幸村の事は苦手だけど、からかったり、わざと困らせてみるのは案外面白い。こんなやり取りも日常茶飯事だし、結局幸村が私に口で勝つのは100万年も早いのだ。だから今日も少し困らせてやろうと思った
『そーだ、ゲームやろうゲーム』
「俺が先輩と?嫌です」
今日のメニューは男女対抗で一対一のゲームらしい。普通は同じ学年同士でやるんだろうけど、まあ出遅れてしまったわけで。生憎他の人達はそれぞれゲームを始めてしまっている
『私だって出来るなら仁王とゲームが良いし』
「じゃあ仁王呼んでくるよ」
『もうゲームしてんじゃん。ていうか幸村に拒否権は無いよ?私の昼寝日和を奪ったお前に』
「俺のせいじゃないし、それ」
『先輩の言うことは絶対です』
適当に理由を付けてみたら、意外にも幸村は早くに首を縦に振った。
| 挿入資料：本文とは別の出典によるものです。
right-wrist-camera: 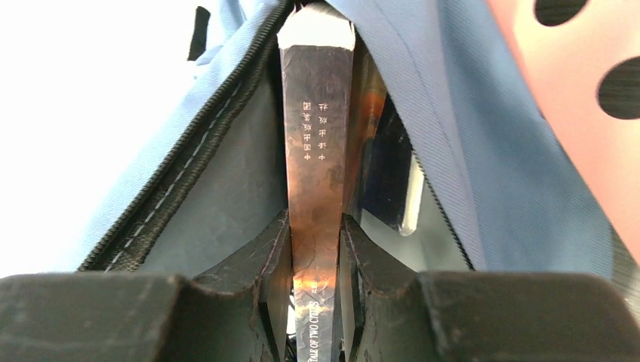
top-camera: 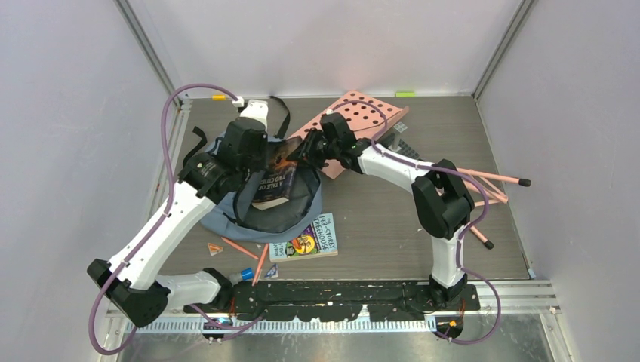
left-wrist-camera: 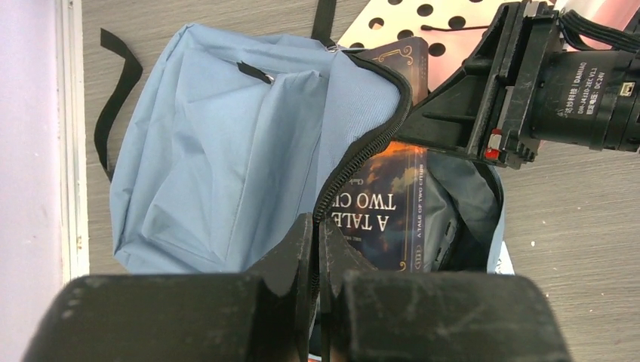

あら、本当に意外
「じゃあ一つ、条件付けるけどいいよね」
お前は本当にむかつくな、敬語使えないのわざとだろ。しかも上からの物言いとは。しかし私が条件をのまないとゲームが出来ないので、とりあえず聞き入れることにした
『内容による、』
「じゃあゲームするかわりに、今日一緒に帰ってください」
『…はい?』
驚いた、敬語使えるんだね。じゃなくて。幸村のことだから一体どんな嫌がらせのような条件を出すかと思えば、何この純粋無垢みたいな発言。しかも「俺が勝ったら」の話じゃなくて、ゲームしてやるから一緒に帰ってくださいなんだね。誰この弱気な自己中心主義者
「あれ、先輩照れてるんですか」
と、私を指で差しながら言ってきた弱気な自己中心主義者、幸村
『照れてない。私人より体温が高いの、常に』
「ふうん、おもいっきり動揺してるくせに」
『んなわけあるかっ』
読めない下心
まあこんな奴に限って私なんかに気があるとか、んなわけないよね。